The amendments of Division 3 [of Part 3 of the Migration Act] made by Schedule 1 to the amending Act apply in relation to the registration application as if it had been made on or after the Division 8 commencement day.                                                                                                                                                                                                                                            

Subsection s 333D(2) only applies to amendments “made by Schedule 1 to the Amending Act”. As the repeal and substitution of s 289A is made by Schedule 2 (as opposed to Schedule 1) to the amending Act, s 333D(2) has no application to the amendments made to s 289A.

As a result, despite the fact that s 288A of the Migration Act does impose a period of publication of 30 days before the OMARA can decide an application, this does not alter the date the application was made and therefore the iteration of s 289A that applies. It therefore follows that, even if a person makes their first registration application immediately before the commencement of Schedules 1 and 2 of the amending Act, that application will be governed by s 289A as in force immediate before the commencement.

Consequently, “[holding] the prescribed qualifications” (which includes a “a current legal practising certificate”, as per r 5(6) of the Migration Agents Regulations 1998 (Cth)) will continue to be one of the ways of satisfying s 289A as currently drafted, for applicants who apply for registration for the first time before the commencement of Schedules 1 and 2 of the amending Act (see s 289A(d) as currently drafted), regardless of when those applications are decided.

We also note that s 288(4) of the Migration Act and r 3Y of the Migration Agents Regulations 1998 (Cth) deal with the day on which a registration application is taken to have been made.

Explanatory memorandum

It appears that the Explanatory Memorandum to the Bill that originated the amending Act confirms our interpretation of the amending Act:

192. Subitem 4(1) ensures that the amendments made by Part 1 of Schedule 2 apply to registration applications made on or after the commencement of Schedule 2. This ensures a prospective application of the amendments.

193. The effect of this application provision on those restricted legal practitioners who have applied for registration as a migration agent but the applications have not been decided prior to commencement of this Schedule is to require the MARA to decide those applications in accordance with the provisions (including section 289A) as they were prior to commencement of this Schedule.
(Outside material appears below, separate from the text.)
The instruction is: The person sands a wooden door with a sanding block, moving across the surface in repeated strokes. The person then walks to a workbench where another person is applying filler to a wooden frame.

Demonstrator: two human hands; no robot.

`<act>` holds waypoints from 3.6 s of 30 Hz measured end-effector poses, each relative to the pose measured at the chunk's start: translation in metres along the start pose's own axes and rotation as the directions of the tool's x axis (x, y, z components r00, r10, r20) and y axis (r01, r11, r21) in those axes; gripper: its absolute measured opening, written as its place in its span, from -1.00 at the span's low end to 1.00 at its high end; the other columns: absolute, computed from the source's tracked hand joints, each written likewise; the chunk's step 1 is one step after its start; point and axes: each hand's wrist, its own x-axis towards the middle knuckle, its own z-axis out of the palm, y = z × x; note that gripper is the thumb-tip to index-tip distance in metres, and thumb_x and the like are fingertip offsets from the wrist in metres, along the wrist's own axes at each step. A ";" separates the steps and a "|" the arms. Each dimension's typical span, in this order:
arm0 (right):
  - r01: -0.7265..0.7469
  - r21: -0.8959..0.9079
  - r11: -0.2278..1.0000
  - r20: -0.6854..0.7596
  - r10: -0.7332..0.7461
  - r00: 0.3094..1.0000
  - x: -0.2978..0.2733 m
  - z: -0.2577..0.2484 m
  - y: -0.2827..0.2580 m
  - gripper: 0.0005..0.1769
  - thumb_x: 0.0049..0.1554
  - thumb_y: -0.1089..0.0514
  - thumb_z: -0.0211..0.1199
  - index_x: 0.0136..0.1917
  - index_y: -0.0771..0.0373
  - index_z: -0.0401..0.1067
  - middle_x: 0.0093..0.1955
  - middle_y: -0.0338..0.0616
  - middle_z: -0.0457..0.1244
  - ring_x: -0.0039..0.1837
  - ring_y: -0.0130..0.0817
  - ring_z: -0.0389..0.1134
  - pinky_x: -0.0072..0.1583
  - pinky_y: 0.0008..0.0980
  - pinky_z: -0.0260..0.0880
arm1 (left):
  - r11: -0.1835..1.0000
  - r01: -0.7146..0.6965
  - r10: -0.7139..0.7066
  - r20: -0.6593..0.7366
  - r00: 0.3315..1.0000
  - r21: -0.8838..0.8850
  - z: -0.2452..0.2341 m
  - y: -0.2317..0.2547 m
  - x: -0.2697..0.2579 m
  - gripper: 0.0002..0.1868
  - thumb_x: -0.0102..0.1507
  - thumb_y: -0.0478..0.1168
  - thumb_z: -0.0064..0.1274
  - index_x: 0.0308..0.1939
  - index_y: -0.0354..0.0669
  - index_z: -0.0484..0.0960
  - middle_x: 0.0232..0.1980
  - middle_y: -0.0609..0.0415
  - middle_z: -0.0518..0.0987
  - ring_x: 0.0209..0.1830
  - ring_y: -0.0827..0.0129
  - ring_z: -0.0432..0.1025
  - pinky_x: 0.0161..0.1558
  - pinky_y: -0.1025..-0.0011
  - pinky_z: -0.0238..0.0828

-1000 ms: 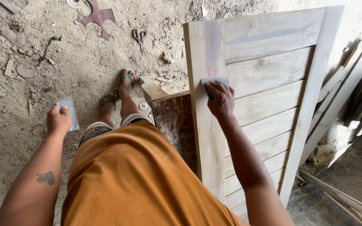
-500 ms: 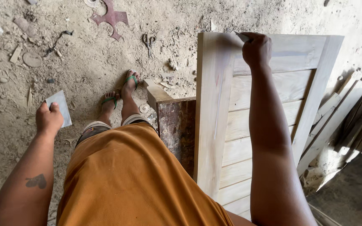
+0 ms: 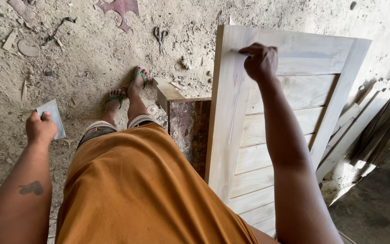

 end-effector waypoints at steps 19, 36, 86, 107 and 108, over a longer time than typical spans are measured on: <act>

Effectively, those restricted legal practitioners who applied for registration before commencement based on their Australian legal practising certificates will be allowed to be registered on the basis of those qualifications alone.

194. The reason for applying the changes in this way is because, at the time of application before commencement of the amendments made by Part 1 of Schedule 2 to the Bill, the applicant would have met the requirements in current paragraph 289A(d) on the basis of their legal practising certificate alone. Those who applied before commencement who relied on their legal practising certificate as a prescribed qualification may not have completed a prescribed course and passed a prescribed examination, which is required by new section 289A. 


Disclaimer: the above is a mere tentative discussion of an Act of Parliament. The views there expressed might not reflect the views of the OMARA, Department, the AAT or the courts. The law or policies might have changed between the writing and reading of this article. The author of this article and Migration Law Updates disclaim any liability for any action (or omission) on their part based on any information provided (or not provided) in this article and are under no obligation to keep the general public nor practitioners informed about the matters discussed in this article or any other matters, or any future changes to any of those matters. It is the responsibility of each practitioner to obtain access to primary sources of law and policy by themselves and to carry out their own research and come to their own conclusions on legislation, case law, policies and more. This article is not intended for the general public.